Dagster & AWS Redshift
Using this integration, you can connect to an AWS Redshift cluster and issue queries against it directly from your Dagster assets. This allows you to seamlessly integrate Redshift into your data pipelines, leveraging the power of Redshift's data warehousing capabilities within your Dagster workflows.
Installation
pip install dagster-aws
Examples
from dagster_aws.redshift import RedshiftClientResource
import dagster as dg
@dg.asset
def example_redshift_asset(context, redshift: RedshiftClientResource):
result = redshift.get_client().execute_query("SELECT 1", fetch_results=True)
context.log.info(f"Query result: {result}")

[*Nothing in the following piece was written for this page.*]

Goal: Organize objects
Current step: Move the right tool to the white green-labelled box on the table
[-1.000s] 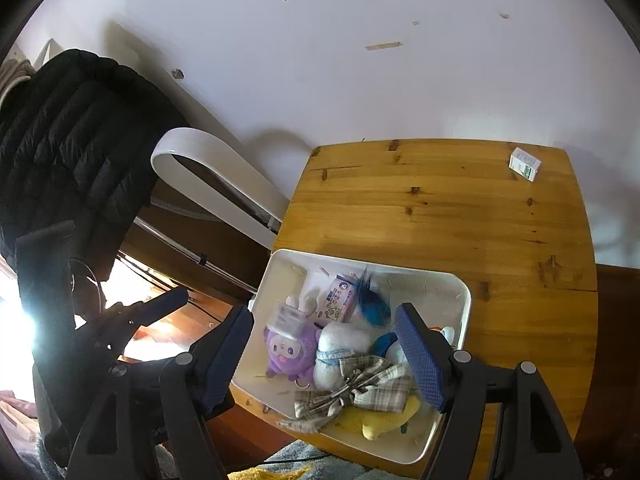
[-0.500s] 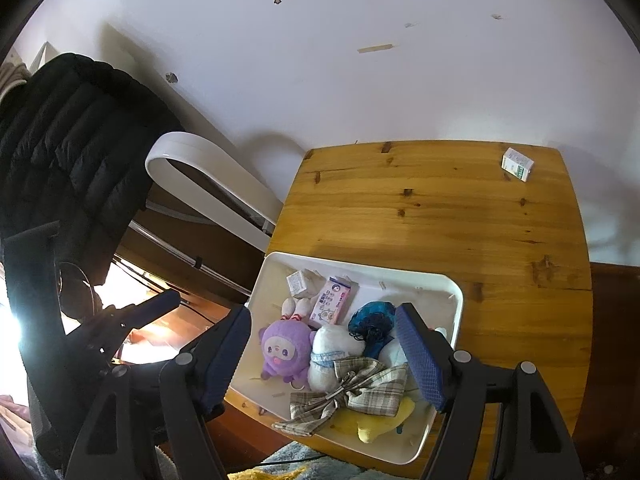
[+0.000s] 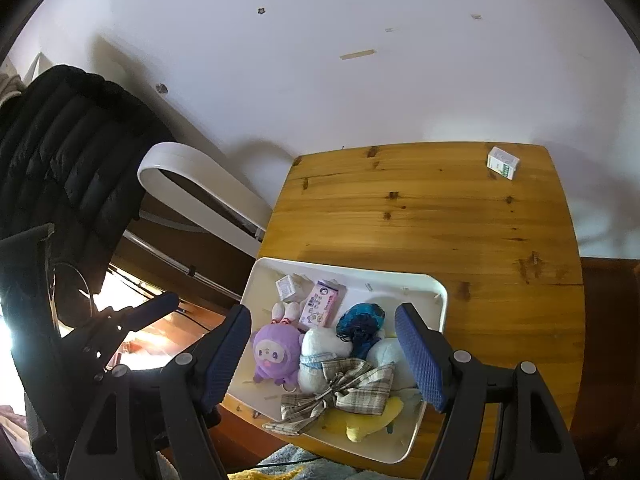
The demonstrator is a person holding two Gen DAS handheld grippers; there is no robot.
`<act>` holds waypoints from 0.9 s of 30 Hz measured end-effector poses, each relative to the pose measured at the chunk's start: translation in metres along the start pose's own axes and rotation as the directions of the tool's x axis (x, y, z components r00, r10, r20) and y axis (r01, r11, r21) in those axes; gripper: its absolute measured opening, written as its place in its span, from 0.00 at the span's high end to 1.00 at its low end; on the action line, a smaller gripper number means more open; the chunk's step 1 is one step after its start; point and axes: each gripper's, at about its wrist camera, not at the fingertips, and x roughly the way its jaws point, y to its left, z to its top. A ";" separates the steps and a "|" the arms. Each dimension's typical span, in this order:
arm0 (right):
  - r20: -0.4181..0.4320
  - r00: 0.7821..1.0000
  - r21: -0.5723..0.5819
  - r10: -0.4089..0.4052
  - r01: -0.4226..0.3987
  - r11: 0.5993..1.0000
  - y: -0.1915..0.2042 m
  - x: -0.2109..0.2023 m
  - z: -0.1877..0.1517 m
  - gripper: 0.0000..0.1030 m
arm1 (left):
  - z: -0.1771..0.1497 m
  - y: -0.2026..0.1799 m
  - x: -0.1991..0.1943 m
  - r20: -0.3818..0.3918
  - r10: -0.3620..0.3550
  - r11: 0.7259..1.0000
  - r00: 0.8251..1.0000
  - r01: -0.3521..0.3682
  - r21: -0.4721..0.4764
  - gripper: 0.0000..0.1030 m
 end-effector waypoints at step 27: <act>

redshift_configured = RedshiftClientResource(
host="my-redshift-cluster.us-east-1.redshift.amazonaws.com",
port=5439,
user="dagster",
password=dg.EnvVar("DAGSTER_REDSHIFT_PASSWORD"),
database="dev",
)
defs = dg.Definitions(
assets=[example_redshift_asset],
resources={"redshift": redshift_configured},
)
About AWS Redshift
AWS Redshift is a fully managed, petabyte-scale data warehouse service in the cloud. You can start with just a few hundred gigabytes of data and scale to a petabyte or more. This enables you to use your data to acquire new insights for your business and customers. Redshift offers fast query performance using SQL-based tools and business intelligence applications, making it a powerful tool for data warehousing and analytics.